+++ Material supplied

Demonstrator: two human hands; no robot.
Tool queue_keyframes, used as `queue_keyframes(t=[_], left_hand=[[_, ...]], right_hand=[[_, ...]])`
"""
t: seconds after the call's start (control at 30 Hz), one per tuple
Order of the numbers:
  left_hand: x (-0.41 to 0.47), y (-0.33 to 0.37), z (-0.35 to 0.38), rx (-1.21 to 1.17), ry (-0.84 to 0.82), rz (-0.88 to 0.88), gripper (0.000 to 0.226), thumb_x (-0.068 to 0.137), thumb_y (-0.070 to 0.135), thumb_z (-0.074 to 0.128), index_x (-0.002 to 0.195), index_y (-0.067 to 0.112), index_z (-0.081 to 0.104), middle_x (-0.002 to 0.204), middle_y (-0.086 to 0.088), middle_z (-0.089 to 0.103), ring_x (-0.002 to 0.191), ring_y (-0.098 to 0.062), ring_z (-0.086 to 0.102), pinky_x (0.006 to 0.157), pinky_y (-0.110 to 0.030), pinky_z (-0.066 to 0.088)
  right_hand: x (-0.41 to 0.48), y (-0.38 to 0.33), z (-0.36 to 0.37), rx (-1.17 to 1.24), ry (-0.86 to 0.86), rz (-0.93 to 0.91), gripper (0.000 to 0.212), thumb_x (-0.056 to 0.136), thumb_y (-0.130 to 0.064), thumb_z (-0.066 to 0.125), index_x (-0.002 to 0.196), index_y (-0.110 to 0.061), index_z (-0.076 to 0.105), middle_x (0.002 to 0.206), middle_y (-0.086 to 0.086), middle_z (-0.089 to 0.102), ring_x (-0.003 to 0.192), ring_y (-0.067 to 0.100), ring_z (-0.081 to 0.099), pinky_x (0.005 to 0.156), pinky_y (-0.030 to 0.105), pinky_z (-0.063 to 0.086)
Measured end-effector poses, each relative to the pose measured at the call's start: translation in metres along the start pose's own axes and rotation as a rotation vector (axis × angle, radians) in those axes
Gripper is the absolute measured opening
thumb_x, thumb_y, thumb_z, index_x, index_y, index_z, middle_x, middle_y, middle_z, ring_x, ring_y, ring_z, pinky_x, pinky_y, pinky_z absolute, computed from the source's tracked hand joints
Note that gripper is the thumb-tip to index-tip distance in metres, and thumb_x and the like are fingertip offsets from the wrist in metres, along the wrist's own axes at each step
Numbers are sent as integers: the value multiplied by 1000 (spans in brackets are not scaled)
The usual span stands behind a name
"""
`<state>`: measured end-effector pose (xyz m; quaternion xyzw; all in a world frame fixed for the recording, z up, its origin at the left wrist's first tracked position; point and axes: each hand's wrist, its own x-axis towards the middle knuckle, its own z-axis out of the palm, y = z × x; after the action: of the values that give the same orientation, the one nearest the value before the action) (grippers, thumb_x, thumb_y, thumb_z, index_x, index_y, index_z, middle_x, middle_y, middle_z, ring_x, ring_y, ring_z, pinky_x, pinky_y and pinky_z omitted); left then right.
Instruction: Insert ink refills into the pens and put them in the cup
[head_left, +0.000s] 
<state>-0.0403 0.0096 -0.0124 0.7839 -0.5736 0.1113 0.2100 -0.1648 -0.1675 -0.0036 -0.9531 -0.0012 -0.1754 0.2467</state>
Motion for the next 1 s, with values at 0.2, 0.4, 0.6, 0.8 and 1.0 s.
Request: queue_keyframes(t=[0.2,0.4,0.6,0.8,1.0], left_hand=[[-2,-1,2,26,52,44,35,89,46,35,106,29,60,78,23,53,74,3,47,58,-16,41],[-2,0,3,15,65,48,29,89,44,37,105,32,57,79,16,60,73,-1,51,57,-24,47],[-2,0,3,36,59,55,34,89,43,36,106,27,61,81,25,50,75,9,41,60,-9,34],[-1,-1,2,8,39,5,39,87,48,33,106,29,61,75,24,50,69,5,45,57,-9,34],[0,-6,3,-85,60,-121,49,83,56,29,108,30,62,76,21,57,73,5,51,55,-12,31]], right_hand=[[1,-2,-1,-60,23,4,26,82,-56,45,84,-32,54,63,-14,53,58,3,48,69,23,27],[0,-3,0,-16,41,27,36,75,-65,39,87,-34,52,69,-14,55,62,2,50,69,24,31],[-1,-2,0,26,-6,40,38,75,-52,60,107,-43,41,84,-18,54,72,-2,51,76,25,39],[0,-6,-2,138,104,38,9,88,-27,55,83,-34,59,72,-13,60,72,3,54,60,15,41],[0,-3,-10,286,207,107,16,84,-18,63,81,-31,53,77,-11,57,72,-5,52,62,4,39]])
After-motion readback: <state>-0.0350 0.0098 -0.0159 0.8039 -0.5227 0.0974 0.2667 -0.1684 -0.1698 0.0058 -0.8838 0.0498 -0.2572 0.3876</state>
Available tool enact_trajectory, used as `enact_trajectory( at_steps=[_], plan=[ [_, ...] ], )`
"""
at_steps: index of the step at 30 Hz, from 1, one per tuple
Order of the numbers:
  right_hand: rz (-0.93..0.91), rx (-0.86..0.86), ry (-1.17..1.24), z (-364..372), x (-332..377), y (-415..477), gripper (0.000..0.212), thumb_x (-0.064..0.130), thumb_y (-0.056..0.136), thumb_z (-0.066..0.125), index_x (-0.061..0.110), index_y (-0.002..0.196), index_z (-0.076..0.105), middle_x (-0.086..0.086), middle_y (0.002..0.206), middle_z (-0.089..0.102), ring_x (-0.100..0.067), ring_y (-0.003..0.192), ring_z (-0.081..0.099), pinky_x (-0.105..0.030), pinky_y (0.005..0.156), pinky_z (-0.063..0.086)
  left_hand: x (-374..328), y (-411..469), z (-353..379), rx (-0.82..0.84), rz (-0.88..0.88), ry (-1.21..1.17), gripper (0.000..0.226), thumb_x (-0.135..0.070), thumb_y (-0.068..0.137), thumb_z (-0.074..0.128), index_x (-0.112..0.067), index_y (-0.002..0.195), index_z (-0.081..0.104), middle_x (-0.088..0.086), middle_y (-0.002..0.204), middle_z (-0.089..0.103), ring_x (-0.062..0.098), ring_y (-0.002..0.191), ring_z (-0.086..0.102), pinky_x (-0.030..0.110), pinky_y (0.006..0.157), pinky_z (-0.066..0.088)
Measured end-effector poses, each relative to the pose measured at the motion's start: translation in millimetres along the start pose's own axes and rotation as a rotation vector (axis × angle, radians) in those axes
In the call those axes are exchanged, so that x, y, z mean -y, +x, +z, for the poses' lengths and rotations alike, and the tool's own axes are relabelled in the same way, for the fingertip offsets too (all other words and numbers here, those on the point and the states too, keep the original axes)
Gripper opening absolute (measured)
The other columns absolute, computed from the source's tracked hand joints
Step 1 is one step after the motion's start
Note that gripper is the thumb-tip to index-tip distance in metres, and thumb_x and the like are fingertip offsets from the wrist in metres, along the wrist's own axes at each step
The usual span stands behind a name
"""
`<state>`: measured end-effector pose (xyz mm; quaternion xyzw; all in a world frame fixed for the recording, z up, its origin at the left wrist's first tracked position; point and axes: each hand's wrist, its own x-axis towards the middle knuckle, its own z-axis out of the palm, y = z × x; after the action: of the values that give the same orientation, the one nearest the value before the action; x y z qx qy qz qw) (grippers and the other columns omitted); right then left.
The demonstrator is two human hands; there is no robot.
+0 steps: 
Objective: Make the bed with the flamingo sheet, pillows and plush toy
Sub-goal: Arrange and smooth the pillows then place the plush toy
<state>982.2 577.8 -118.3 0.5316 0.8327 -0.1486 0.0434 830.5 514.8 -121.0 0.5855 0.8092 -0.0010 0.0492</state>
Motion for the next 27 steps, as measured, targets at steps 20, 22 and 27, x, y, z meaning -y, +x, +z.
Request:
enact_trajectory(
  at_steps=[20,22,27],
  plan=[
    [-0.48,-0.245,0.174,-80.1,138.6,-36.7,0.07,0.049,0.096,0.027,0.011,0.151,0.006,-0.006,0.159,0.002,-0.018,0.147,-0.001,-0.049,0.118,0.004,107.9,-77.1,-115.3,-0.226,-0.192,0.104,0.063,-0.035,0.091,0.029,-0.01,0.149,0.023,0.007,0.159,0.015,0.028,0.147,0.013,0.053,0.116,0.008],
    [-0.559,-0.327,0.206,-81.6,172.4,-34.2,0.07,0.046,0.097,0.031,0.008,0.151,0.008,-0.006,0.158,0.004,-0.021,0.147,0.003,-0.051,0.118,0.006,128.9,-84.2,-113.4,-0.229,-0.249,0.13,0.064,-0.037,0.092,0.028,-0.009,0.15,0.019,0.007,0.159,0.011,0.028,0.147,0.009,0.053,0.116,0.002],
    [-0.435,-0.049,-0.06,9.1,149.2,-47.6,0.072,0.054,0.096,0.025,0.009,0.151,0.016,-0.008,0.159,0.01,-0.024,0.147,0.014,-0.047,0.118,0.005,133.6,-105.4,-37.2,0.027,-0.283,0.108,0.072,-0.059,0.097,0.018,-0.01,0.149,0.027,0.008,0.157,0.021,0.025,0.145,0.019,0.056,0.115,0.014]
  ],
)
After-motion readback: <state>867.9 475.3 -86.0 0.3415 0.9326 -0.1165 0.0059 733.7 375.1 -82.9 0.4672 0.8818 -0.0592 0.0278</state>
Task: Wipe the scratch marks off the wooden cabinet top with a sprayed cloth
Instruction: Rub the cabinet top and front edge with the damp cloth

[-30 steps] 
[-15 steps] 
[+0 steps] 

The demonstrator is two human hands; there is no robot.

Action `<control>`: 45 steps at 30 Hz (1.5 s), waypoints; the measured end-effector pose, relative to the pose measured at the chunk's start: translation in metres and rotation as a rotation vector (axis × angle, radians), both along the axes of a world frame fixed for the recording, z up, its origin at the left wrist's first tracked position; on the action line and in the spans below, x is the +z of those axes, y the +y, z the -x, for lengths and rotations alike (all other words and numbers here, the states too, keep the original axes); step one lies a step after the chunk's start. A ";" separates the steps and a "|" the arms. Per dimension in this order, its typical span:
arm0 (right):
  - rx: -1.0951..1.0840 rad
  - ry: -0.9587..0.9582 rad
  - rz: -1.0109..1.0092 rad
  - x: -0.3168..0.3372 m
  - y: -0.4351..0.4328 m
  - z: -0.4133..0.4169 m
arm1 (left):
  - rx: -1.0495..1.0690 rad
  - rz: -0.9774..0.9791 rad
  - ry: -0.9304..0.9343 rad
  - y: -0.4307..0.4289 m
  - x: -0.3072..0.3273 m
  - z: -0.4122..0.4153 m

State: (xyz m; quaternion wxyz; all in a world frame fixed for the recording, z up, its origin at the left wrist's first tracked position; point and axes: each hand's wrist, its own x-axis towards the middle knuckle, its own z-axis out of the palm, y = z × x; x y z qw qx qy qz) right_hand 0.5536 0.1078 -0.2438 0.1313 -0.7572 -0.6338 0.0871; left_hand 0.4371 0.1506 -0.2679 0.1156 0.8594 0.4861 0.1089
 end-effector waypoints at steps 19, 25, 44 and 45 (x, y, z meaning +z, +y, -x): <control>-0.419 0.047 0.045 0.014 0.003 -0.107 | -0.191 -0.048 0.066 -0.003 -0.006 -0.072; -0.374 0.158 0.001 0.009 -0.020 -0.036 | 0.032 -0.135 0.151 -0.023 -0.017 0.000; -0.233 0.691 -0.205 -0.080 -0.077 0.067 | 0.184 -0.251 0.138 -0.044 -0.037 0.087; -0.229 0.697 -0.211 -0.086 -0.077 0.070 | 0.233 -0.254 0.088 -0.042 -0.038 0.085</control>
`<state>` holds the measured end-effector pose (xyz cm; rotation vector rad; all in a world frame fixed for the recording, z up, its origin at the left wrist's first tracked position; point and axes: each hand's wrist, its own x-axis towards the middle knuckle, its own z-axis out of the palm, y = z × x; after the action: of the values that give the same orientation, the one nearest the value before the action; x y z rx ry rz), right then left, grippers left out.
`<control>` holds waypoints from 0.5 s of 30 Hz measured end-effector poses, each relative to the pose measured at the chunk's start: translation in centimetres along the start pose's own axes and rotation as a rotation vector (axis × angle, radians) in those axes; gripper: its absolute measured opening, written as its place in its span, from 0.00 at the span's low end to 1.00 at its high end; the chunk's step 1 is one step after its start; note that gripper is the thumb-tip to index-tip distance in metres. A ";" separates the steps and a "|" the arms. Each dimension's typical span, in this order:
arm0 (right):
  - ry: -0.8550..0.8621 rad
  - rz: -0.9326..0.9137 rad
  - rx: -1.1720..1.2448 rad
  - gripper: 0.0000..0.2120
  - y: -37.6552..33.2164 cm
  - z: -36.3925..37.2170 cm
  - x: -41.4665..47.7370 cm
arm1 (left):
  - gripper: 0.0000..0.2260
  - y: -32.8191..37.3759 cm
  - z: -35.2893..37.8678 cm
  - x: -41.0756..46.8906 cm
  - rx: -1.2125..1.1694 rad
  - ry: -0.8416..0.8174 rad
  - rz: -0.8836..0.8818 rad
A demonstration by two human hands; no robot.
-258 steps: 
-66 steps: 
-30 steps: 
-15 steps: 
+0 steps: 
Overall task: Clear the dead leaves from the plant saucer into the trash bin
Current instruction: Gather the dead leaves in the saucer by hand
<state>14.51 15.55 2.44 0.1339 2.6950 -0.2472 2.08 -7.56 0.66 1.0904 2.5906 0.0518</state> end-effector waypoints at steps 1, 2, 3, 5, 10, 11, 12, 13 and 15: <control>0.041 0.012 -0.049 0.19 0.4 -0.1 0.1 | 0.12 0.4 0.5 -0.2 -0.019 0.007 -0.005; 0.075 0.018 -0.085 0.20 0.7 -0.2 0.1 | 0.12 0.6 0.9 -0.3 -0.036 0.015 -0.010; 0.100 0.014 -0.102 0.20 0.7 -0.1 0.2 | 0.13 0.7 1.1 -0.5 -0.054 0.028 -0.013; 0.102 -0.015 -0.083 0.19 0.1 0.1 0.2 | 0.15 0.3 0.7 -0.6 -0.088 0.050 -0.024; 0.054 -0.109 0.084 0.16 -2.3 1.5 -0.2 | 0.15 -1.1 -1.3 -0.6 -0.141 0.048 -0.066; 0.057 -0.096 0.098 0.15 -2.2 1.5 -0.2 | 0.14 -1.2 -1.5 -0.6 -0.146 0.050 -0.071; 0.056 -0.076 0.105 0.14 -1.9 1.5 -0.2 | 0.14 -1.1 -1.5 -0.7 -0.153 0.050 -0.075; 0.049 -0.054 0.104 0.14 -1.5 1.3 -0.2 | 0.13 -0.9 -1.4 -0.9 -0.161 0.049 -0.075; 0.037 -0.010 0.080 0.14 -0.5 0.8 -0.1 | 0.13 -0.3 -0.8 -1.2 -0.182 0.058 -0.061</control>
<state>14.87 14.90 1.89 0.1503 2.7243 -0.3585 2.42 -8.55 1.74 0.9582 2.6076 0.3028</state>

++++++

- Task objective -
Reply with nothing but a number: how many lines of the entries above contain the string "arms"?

- Output -
2